__Exercise data__:

──────────────────────────────

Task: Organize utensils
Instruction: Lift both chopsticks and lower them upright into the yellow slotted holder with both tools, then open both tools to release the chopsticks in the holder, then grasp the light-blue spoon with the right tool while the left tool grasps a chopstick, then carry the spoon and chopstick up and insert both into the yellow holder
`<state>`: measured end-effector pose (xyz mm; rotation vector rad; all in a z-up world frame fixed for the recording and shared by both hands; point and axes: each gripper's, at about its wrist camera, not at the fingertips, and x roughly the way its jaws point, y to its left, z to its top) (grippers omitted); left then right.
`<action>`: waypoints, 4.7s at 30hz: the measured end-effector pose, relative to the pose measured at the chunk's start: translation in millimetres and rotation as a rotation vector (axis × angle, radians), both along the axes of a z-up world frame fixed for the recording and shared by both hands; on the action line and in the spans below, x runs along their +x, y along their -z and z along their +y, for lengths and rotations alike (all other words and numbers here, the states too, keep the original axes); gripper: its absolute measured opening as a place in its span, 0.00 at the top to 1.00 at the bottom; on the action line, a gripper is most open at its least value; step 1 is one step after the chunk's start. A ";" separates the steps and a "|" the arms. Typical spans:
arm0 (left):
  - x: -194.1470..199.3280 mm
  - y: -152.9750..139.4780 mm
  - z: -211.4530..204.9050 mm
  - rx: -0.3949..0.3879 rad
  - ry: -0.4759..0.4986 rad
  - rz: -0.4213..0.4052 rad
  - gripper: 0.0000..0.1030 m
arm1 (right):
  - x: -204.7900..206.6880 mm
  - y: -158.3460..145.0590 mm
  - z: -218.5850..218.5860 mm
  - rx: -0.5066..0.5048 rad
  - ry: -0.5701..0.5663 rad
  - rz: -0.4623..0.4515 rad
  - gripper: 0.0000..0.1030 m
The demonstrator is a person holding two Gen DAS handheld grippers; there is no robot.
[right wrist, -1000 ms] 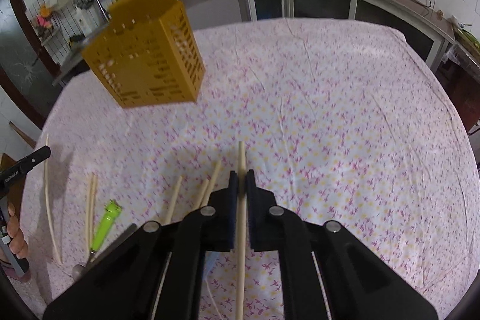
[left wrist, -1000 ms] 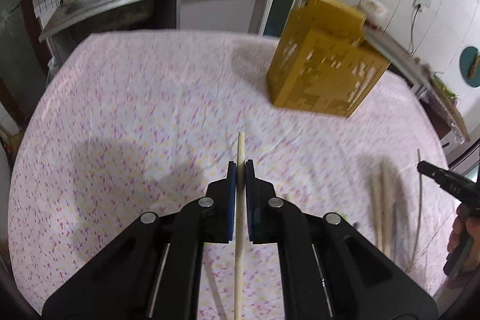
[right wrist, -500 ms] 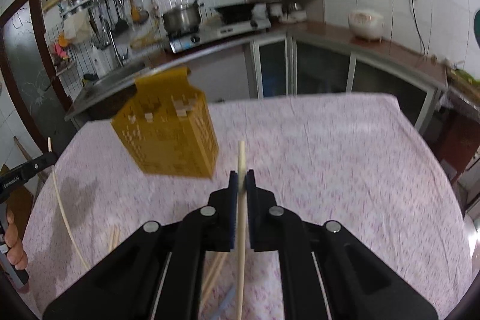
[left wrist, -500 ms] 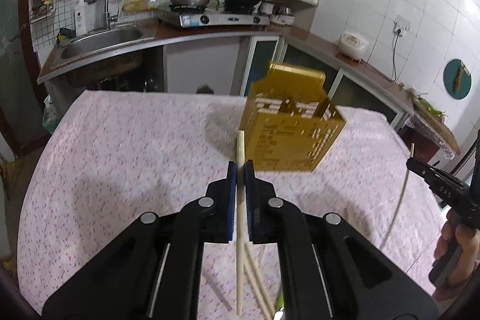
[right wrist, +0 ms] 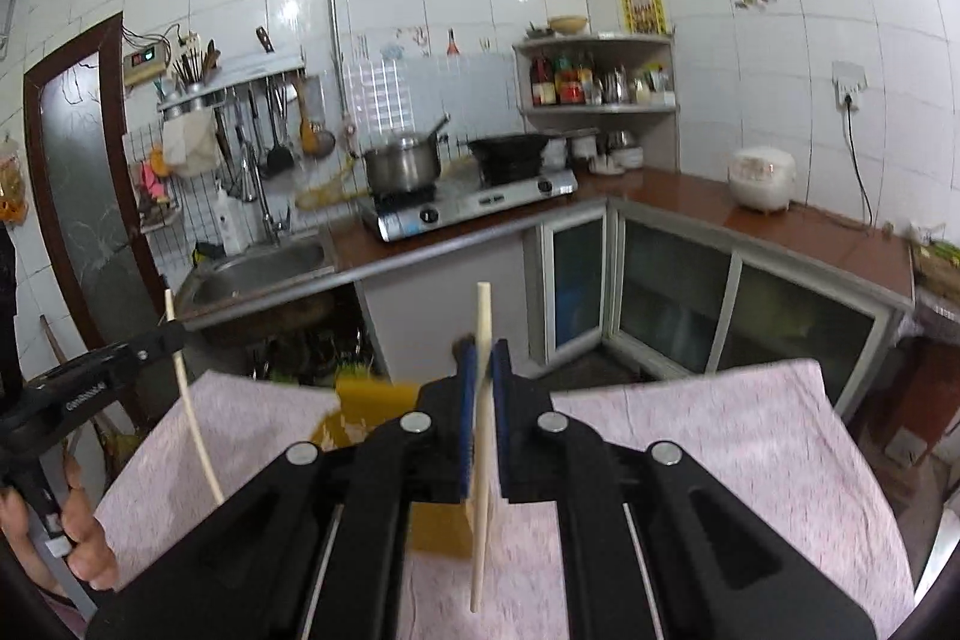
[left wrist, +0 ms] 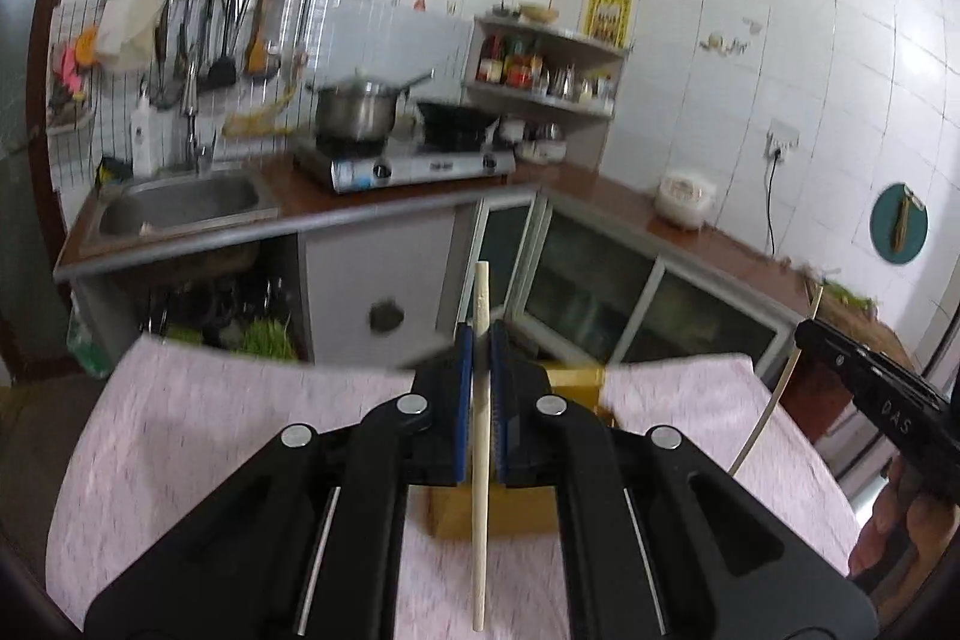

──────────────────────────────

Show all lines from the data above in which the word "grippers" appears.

__Solution for this task__:
`<state>`: measured end-effector pose (xyz mm; rotation vector rad; all in a z-up world frame fixed for the recording and shared by both hands; point and axes: each gripper's, at about its wrist camera, not at the fingertips, and x roughly the way its jaws point, y to its left, z to its top) (grippers omitted); left then right.
The demonstrator is a person holding two Gen DAS handheld grippers; there is no robot.

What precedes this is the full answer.